SÜREKLİ HANIMLARA AİTTİR. (Cuma namazı dahil.)


7 yorum:

  1. çok teşekkür ederiz, hislerimize tercüman olmuşsunuz.
    insanlar "ne arıyor bunlar cuma vakti" der gibi bakınca kaçar gibi çıkmıştık yeşil camiden,keşke yazının fotoğrafını çekseydik demiştik:)

    cuma günü biraz zor ikna ettik annemleri.. kimse gelmeyecek yine 50-60 kişilik yeri işgal etmiş gibi hissedeceğiz kendimizi diyorlar. doğru.. belki ilerde çoğalır cemaat diyorum ama kime söylediysek pek dikkate alınmadı.neyse...

    bakalım yeni müftümüz bu konu ile ilgilenecek mi..

    YanıtlaSil
  2. Hocam bunlar Yaşar Nuri gibi ne idüğü belirsiz adamların ortaya attığı şeyler. Kadınlara Cuma namazı farz değildir, Yaşar Nuri'nin ortaya attığı bir saçmalığın peşinden gidiyor maalesef insanlar.

    Kadınların camiye gelmesine kimse karşı çıkmaz ki. Zaten camilerde kadınlara ayrılan yerler vardır.

    Lütfen bu konularda gerçek fâkihlerin eserlerinden yararlanın...

    YanıtlaSil
  3. maalesef bazı insanlar da karşısındakinin fikrini beğenmeyince bir sıfat yakıştırıveriyorlar.. ne kadar tahammülsüz bir millet olduk.

    ben yaşadığımız sıkıntıları paylaştım, sanki yalan söylüyormuşum gibi "Zaten camilerde kadınlara ayrılan yerler vardır" diyorsunuz. fotoğrafta da görüldüğü gibi cuma günleri yok bazı camilerde..

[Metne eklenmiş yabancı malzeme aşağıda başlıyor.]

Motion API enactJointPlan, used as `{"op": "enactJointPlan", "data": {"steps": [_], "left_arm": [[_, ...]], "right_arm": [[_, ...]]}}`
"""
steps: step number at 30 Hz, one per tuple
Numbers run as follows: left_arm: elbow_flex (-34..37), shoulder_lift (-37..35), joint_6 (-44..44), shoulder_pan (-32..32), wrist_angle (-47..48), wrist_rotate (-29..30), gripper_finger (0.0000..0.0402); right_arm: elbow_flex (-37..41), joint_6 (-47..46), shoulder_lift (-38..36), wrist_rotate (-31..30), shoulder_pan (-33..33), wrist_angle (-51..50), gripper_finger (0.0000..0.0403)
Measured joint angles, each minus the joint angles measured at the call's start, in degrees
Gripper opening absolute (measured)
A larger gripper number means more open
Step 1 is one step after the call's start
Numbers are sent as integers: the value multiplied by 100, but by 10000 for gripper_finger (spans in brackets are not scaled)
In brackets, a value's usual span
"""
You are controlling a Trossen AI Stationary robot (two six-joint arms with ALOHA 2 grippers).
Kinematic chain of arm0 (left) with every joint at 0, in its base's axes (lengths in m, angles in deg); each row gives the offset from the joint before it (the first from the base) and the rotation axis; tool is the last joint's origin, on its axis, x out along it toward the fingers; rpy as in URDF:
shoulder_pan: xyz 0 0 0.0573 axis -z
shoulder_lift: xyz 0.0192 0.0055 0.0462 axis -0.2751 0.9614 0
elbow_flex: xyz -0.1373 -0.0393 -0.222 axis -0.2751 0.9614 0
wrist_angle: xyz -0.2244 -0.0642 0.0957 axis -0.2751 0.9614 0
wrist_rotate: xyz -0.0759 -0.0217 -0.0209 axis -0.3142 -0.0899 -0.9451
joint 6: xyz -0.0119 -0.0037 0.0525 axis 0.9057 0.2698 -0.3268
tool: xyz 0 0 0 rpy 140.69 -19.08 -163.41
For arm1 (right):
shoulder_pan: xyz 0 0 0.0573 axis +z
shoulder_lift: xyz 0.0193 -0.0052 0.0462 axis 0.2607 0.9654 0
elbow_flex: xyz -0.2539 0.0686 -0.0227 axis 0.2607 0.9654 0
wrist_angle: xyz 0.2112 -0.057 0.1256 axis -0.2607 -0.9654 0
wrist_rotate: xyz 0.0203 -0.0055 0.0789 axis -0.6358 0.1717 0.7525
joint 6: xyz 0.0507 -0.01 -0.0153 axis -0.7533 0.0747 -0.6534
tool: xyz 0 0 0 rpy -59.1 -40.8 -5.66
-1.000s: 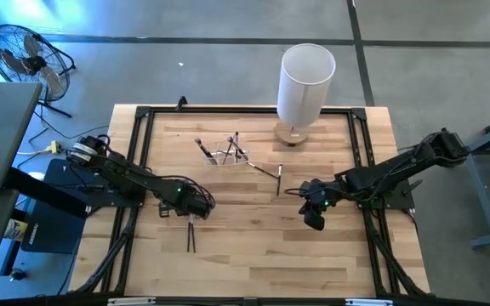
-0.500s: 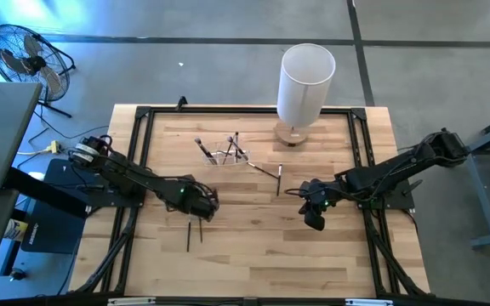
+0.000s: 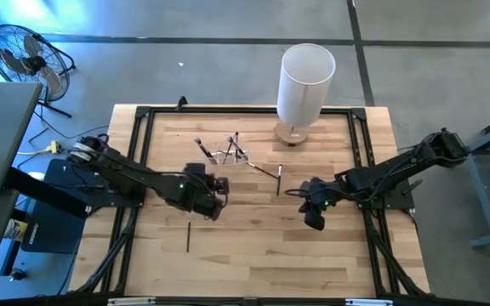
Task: Put items in baskets/containers
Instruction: Put the black eyeshadow brush into the transparent organizer
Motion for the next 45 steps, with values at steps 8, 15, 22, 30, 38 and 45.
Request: {"op": "enactJointPlan", "data": {"steps": [8, 15, 22, 30, 38, 45], "left_arm": [[-440, -581, -2144, -548, -612, 590, 0], [-456, -1082, -5966, -1800, -2749, -735, 0], [19, -1264, -8514, -3096, -5053, -3142, 0], [1841, -1825, -8966, -4251, -7100, -5035, 0], [3537, -1809, -9218, -5017, -10246, -6140, 0], [3694, -1553, -9366, -5224, -10236, -6747, 0]], "right_arm": [[2, 87, 0, -601, -20, 40, 5], [2, 60, 0, -1222, -69, 270, 5], [2, -10, 0, -1328, -525, 680, 4], [4, -557, 0, -1506, -933, 838, 5], [4, -614, 4, -1726, -1325, 1574, 4], [4, -849, 4, -1724, -1633, 1833, 5]]}}
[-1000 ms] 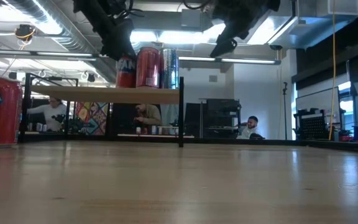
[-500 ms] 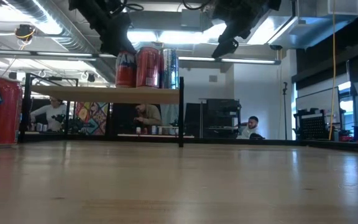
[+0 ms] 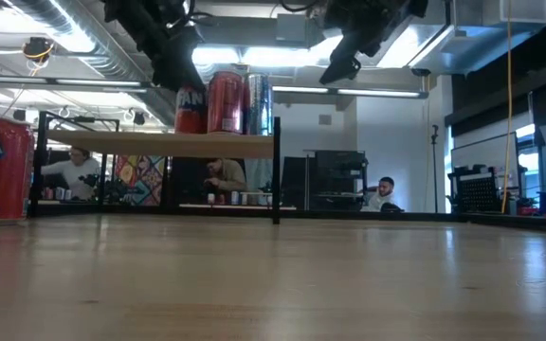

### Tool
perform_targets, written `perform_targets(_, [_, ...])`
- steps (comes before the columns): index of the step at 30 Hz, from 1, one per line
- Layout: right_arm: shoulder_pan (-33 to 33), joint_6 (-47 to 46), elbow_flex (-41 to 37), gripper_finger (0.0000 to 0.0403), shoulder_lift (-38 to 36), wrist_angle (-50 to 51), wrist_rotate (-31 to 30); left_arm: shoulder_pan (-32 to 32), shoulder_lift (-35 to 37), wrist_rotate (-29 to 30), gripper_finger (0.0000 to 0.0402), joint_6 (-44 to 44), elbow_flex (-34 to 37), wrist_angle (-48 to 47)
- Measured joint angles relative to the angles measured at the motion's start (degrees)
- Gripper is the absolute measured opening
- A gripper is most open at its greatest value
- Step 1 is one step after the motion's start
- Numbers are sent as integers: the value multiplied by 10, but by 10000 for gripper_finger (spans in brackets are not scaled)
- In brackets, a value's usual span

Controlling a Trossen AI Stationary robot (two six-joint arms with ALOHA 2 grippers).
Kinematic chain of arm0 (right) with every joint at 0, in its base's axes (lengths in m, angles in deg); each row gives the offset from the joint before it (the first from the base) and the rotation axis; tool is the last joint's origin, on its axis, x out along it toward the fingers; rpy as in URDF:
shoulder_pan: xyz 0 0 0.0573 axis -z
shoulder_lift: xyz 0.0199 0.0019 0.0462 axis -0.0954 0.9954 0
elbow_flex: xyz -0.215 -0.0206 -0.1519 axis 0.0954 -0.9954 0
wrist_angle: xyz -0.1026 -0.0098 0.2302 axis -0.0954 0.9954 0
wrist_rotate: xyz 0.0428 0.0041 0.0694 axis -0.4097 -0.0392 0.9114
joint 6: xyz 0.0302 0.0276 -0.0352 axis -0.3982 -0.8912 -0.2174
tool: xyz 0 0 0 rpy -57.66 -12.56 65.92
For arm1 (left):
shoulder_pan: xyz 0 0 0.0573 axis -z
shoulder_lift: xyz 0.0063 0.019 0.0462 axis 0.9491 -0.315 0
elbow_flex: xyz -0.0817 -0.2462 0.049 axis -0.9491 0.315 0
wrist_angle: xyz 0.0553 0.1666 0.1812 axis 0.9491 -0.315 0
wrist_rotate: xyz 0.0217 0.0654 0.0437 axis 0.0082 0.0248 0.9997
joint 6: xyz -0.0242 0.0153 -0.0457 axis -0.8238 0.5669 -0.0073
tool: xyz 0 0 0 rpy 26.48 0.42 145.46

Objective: Place canned beverage on shelf
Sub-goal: Put the bottom red soda can on the shelf

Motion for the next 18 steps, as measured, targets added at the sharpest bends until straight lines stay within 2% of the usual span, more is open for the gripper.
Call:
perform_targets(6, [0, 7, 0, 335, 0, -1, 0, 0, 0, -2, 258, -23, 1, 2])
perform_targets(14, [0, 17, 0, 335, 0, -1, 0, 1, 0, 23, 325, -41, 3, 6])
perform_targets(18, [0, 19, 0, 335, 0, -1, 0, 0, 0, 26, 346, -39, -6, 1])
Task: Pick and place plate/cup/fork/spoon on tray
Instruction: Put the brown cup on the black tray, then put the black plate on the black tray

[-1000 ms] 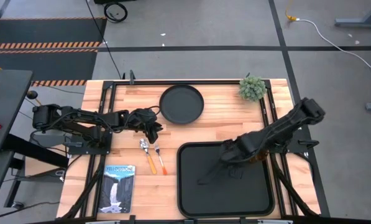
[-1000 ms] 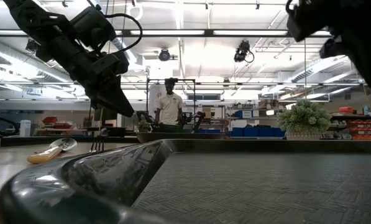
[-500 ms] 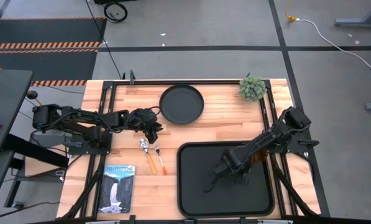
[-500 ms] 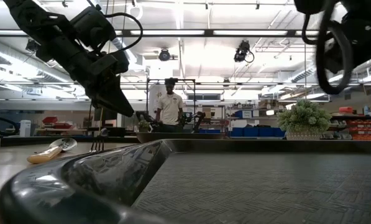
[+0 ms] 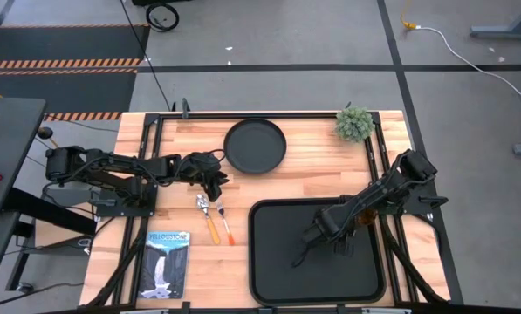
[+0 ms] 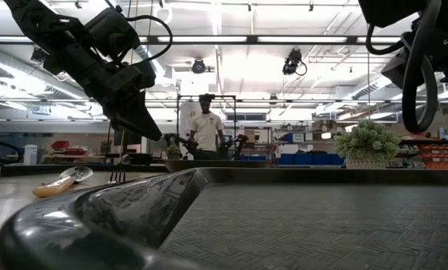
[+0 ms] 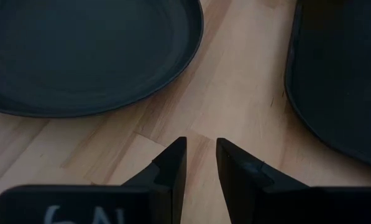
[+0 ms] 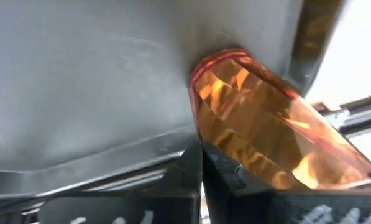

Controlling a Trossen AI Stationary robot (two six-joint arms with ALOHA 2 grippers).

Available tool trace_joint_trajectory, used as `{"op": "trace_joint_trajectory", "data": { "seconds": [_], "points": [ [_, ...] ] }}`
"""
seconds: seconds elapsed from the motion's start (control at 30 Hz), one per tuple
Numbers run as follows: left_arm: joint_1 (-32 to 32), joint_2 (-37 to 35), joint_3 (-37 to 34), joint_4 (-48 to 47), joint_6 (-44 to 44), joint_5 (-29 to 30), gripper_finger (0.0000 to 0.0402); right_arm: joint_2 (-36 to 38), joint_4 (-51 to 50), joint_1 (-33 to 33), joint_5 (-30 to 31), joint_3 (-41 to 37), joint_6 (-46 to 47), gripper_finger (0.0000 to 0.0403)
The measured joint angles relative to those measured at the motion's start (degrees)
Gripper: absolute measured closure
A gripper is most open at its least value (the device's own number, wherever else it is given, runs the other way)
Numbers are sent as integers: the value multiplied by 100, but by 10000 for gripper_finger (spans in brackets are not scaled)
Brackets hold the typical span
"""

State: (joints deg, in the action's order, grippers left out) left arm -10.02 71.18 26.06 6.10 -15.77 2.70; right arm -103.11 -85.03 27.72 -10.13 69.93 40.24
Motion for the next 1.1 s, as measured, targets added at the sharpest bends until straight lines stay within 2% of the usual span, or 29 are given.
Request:
{"op": "trace_joint_trajectory", "data": {
  "seconds": [0.57, 0.77, 0.93, 1.1],
  "points": [
    [0, 0, 0, -38, 4, 0, 306, -2, -89, -84, 151, -271, -143, 392],
    [0, 0, 0, -38, 5, 0, 306, -2, -16, -242, 218, -92, -144, 392],
    [-4, 0, 0, -38, 6, 0, 306, -2, 347, -406, 933, 230, -250, 392],
    [-7, 0, 0, -36, 4, 0, 306, 157, 1261, -862, 1810, 276, -721, 392]
  ]
}}
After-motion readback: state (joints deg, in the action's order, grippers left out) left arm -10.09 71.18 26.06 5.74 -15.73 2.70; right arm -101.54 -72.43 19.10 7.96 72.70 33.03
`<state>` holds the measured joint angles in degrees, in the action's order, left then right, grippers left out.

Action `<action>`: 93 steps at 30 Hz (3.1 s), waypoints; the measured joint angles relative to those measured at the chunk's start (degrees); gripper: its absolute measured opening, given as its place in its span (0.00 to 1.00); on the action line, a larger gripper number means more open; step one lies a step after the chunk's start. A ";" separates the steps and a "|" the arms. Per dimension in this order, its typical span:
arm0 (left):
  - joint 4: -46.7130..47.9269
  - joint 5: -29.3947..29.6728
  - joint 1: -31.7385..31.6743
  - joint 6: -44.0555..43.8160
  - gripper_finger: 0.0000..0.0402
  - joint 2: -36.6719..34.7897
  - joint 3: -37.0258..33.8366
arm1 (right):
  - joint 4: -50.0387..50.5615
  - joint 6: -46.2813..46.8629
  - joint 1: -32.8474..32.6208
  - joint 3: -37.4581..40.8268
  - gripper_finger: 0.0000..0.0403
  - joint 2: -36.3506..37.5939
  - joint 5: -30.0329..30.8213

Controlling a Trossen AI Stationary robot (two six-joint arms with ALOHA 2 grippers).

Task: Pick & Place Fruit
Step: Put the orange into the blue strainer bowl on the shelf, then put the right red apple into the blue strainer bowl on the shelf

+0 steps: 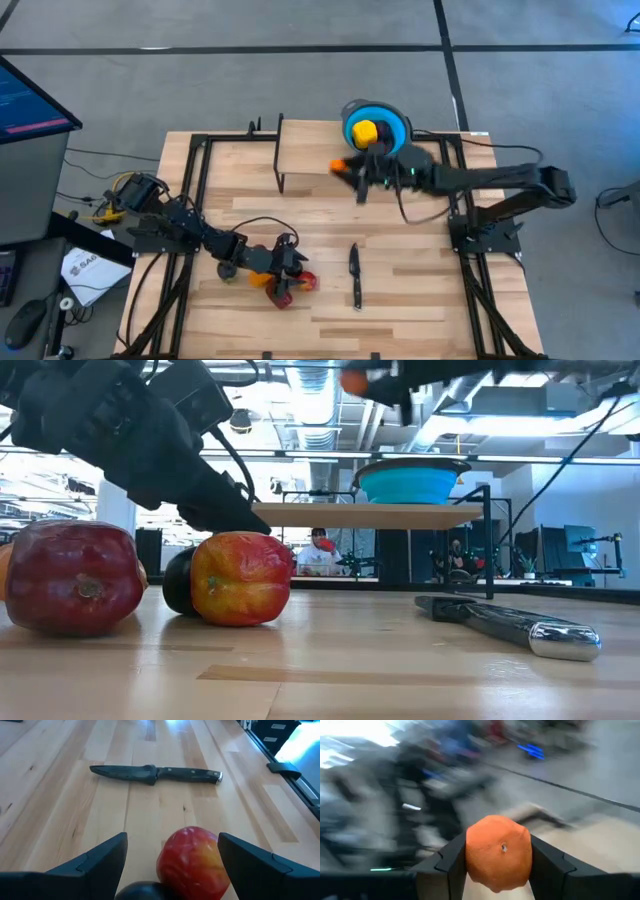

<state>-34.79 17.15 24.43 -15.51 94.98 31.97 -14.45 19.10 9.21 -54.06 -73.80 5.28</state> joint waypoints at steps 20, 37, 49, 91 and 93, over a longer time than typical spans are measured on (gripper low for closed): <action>-0.95 0.66 -0.07 0.21 0.75 0.00 0.00 | 66.34 2.73 24.20 -23.76 0.48 -6.90 17.12; -2.69 0.68 -0.07 0.22 0.75 0.00 0.00 | 60.35 -1.57 20.40 -23.74 0.60 -2.36 15.98; -2.54 -1.59 -0.02 4.65 0.75 -3.12 0.02 | 53.33 2.94 -17.76 -18.68 0.53 -3.93 31.90; 45.78 -6.34 -1.88 -39.05 0.75 8.33 27.50 | 51.81 60.50 -51.29 -9.92 0.32 -32.41 60.67; 46.42 -8.17 -2.09 -37.25 0.75 7.61 27.34 | 51.81 60.90 -51.12 -9.92 0.32 -32.41 60.72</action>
<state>11.63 8.98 22.34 -52.76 102.59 59.31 37.36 80.01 -41.91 -63.99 -106.21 66.00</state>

    gerçek bir fakih olduğuna inandığım Sayın Mustafa İslamoğlunun sitesinden bir link ekliyorum;

    http://www.mustafaislamoglu.com/203_Cuma-Namazi.html

    size göre "bir saçmalığın peşinden giden insan" olarak herkesin aynı görüşte olmasını beklemiyorum tabiki, ama saygı bekliyorum..

    YanıtlaSil
  4. Sayın Mustafa İslamoğlu'nun cevabını buraya alıntılıyorum. 1-Cuma namazı... Bu konuda bazı hocaların 80'lerde açtıkları tartışma yanlıştı. Yanlış bir zeminde yanlış bir fıkıh anlayışına dayanıyordu. Sonucu da acı oldu.
    a. Cuma'yı farz kılan Kur'an'dır. Cuma suresinden önce Medine'de cumanın kılınmış olması gerçeği bunu değiştirmez.
    b. Usul kuralıdır: Nasla sabit olan içtihatla sakıt olmaz.
    c. Cuma konusunda menfi tutum takınan hocalar özellikle Hanefilerin "izn-i imam" şartını ileri sürerler. Bu şart istidlal yoluyla delillerden çıkarılmış içtihadi bir şarttır. Şafii'nin 40 kişi şartı, yine müşterek olan bir beldede tek mescid şartı, büyük yerleşim birimi şartı gibi tüm şartlar cumanın "sıhhat şartı" olamazlar. İçtihadidirler. İçtihadi hiç bir şart cuma gibi bir farzı mümin kulun boynundan düşürmez. Bununla birlikte elbette imamın şuurlusunu seçme hakkı, cumanın ruhunu katleden bir hutbe ve hatiple karşılaştığımızda camiden çıkma hakkı, protesto etme hakkı bakidir ve vardır. Bu hakların yukarıdaki tartışmayla bir ilgisi yoktur.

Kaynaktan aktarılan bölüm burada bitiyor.